- [PROBLEM]:
Scan the listing below for the word "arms" and copy every line that has it.

- [STORED DATA]:
--------------------------------
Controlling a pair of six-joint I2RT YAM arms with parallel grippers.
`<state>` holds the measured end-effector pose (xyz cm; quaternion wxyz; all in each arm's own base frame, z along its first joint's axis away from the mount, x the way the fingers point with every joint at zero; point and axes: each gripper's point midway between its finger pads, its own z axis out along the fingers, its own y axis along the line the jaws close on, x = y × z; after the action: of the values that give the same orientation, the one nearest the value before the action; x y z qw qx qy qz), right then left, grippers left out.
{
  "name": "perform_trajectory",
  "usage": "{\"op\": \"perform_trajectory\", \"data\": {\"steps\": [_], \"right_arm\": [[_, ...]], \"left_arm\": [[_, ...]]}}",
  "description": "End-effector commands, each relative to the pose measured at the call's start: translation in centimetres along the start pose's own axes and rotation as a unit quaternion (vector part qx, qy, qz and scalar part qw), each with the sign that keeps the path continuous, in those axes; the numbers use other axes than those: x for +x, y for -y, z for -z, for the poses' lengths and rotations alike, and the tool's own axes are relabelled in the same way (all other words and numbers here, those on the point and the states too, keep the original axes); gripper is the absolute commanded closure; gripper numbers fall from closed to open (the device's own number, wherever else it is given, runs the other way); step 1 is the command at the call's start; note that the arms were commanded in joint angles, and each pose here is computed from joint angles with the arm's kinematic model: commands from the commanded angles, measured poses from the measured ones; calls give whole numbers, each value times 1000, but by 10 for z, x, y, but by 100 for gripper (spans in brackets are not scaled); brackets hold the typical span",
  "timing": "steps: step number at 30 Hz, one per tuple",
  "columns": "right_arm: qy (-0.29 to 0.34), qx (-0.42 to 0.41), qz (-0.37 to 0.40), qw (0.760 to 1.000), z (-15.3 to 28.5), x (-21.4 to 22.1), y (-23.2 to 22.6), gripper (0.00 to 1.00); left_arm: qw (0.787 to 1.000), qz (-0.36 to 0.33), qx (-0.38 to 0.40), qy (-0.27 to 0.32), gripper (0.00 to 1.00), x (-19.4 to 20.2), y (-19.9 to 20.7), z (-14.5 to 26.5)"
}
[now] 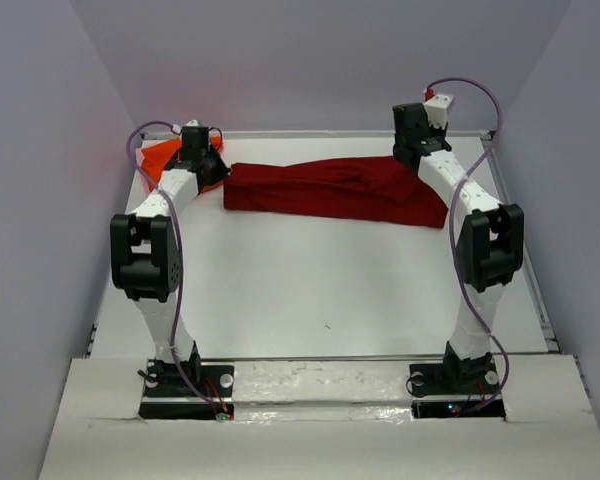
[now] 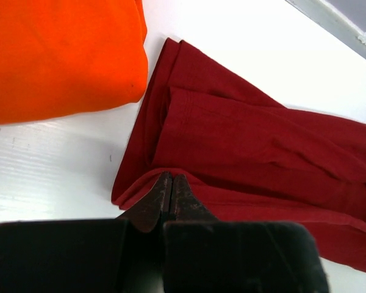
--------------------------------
- [EXERCISE RESPONSE]:
Controlling a pair of six-joint I2RT YAM arms with parallel grippers.
  "description": "End-effector commands, each relative to the pose measured at the call's start: translation in centimetres along the start pose's own axes and rotation as a unit quaternion (vector part qx, qy, qz and scalar part qw), each with the sign that keeps the path continuous, in those axes; the numbers use other axes than those: x for +x, y for -y, z for -z, for the poses' lengths and rotations alike, and the tool's own axes are relabelled in the same way (all other words and numbers here, those on the point and the states too, keep the original axes); gripper is the absolute commanded closure; gripper numbers fall from closed to open (the device's own number, wherever else it is given, runs the other way); step 1 is the command at the call's start; note that the arms were commanded in joint angles, and each pose here is computed from joint angles with the arm's kinematic model: commands from the commanded angles, measured poses from the measured ones; calls give whole numbers, each value times 1000, but by 10 for z, x, y, but by 100 for gripper (spans in brackets are not scaled); brackets hold the typical span",

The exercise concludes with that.